An imaging spectrometer covering the 400-1000 nm band has been conceived and developed. The system is based on an Acousto-Optic Tunable Filter (AOTF) attached to a high performance digital camera. The AOTF permits the selection of spectral bands with an RF signal in the range of 70-210 MHz. The range is covered using two transducers attached to a single crystal. Although the idea is not new it covers a broader spectrum than previous systems. It includes a telecentric optical system that enhances system efficiency, by ensuring that the chief ray of each light cone emerges out of this doublet parallel to the optical axes.
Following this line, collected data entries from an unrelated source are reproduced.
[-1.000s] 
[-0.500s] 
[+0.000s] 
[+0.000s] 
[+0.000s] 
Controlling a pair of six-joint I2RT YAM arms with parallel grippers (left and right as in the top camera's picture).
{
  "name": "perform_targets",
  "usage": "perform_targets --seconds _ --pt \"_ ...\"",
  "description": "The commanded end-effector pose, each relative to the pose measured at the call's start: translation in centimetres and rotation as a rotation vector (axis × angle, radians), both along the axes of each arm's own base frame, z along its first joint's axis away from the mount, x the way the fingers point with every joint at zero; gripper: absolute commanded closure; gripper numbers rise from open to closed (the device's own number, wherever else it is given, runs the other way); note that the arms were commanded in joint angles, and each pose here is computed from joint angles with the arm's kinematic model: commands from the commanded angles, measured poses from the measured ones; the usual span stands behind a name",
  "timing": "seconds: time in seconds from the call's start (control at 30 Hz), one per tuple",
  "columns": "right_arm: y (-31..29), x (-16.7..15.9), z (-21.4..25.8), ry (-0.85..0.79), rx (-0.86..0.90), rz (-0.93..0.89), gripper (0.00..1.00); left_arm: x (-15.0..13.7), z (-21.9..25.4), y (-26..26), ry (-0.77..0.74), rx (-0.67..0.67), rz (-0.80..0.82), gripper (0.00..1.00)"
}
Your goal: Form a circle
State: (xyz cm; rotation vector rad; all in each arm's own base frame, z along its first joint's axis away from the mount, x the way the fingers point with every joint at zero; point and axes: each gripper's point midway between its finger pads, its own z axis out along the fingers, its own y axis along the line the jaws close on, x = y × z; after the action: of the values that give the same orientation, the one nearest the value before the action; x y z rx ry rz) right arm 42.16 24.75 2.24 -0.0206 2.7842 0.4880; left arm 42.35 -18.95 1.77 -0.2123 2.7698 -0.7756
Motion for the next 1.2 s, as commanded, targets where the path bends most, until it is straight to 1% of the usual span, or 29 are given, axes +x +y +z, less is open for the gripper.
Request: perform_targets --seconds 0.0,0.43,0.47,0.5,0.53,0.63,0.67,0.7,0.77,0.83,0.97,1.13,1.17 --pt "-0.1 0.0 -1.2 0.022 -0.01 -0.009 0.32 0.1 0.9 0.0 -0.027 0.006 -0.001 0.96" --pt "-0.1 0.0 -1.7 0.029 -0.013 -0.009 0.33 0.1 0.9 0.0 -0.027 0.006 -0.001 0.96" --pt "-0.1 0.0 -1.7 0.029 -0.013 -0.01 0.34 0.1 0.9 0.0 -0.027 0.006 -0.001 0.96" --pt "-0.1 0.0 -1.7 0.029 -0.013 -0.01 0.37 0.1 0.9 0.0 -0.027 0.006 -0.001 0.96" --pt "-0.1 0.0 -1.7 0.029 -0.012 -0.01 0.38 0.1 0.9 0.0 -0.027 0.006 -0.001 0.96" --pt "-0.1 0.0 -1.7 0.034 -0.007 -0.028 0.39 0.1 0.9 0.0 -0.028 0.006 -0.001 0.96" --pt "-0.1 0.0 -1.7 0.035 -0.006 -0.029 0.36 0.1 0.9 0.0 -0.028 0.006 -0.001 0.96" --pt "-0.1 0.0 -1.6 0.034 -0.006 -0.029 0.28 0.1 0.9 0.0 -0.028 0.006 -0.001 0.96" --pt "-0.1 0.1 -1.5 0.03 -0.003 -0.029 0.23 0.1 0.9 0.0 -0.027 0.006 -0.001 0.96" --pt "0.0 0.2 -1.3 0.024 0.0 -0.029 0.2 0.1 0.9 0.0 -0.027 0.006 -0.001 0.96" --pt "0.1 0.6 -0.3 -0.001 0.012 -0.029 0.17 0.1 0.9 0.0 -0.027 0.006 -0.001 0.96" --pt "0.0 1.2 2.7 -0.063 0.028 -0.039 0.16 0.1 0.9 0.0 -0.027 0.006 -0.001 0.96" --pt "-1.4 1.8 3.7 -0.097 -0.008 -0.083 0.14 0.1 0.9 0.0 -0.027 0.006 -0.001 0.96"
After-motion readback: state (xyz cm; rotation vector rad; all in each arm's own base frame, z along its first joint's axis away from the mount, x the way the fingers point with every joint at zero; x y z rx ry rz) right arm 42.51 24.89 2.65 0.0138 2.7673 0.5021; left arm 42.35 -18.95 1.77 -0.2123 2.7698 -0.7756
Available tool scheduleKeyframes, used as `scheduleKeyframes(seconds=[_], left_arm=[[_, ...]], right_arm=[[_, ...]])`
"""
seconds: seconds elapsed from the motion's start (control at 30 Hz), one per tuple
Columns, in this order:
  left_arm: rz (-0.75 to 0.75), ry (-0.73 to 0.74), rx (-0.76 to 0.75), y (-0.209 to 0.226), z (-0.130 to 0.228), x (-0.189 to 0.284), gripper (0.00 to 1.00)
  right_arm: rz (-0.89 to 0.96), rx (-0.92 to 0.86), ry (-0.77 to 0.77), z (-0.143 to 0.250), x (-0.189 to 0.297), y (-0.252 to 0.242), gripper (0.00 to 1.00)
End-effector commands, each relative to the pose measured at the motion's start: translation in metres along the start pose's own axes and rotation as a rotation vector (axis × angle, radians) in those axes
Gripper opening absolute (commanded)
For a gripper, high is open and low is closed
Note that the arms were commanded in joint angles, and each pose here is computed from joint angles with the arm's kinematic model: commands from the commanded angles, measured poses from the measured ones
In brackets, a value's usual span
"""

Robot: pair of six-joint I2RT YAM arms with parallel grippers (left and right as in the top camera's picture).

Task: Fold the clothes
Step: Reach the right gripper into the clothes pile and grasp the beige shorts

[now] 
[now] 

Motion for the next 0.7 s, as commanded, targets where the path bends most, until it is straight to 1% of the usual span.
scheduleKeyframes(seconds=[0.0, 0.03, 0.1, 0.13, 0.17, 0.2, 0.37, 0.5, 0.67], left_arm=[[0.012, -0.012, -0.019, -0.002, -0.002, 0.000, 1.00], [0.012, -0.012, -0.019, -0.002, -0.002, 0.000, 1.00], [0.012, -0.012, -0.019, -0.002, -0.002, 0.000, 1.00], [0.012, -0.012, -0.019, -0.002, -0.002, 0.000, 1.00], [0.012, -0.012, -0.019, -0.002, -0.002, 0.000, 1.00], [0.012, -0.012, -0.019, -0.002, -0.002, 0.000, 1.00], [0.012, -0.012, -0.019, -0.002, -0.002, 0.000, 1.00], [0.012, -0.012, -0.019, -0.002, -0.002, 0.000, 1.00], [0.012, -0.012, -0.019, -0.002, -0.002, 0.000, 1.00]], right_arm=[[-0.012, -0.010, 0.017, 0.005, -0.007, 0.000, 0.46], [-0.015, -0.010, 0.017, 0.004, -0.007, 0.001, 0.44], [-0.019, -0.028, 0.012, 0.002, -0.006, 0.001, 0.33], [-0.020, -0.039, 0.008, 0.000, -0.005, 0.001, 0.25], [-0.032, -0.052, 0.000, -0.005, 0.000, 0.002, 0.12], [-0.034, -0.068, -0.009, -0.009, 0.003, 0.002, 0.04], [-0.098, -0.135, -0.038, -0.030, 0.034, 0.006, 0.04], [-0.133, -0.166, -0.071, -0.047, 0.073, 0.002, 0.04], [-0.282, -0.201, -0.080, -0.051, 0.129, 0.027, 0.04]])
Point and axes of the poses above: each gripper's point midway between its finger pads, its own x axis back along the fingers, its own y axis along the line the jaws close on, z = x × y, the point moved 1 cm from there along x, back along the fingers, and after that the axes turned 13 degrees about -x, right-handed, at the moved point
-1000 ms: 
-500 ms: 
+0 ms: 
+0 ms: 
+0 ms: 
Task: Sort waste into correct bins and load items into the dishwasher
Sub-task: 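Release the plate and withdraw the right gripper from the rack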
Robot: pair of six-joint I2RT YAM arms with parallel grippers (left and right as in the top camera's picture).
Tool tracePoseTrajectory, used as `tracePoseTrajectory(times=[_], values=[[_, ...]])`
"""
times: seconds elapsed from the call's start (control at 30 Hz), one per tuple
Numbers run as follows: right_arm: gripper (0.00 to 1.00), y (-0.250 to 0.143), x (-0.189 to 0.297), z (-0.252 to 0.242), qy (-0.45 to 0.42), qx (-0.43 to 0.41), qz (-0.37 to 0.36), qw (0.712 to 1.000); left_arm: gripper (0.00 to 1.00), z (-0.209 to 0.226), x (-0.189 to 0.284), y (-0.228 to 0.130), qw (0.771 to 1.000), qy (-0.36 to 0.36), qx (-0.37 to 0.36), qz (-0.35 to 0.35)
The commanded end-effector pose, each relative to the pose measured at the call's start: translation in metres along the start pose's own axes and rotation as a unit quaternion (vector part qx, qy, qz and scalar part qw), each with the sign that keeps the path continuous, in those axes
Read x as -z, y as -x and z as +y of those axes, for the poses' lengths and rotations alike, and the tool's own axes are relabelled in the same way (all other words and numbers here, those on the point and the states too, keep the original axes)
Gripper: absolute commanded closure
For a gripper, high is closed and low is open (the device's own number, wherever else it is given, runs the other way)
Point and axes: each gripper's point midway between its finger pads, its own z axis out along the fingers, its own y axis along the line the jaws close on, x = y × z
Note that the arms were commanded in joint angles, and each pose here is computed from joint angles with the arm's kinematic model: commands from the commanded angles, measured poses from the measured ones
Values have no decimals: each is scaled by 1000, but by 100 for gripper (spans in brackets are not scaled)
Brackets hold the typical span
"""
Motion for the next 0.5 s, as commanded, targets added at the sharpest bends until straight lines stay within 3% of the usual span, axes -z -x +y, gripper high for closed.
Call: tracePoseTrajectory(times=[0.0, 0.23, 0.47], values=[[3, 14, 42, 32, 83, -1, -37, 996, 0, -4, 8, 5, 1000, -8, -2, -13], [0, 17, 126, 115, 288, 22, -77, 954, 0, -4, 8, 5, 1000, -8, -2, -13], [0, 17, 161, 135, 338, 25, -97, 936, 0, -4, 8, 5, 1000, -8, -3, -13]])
Additionally, an smart choice of integration time reduces the dependence of the efficiency on the frequency. Calibration includes filter characterisation and compensation of crystal non-constant diffraction efficiency and spatial non-homogeneity. The system is controlled by a PC application, specifically developed for this purpose, providing wide versatility, while enabling transparent and intuitive management to typical users.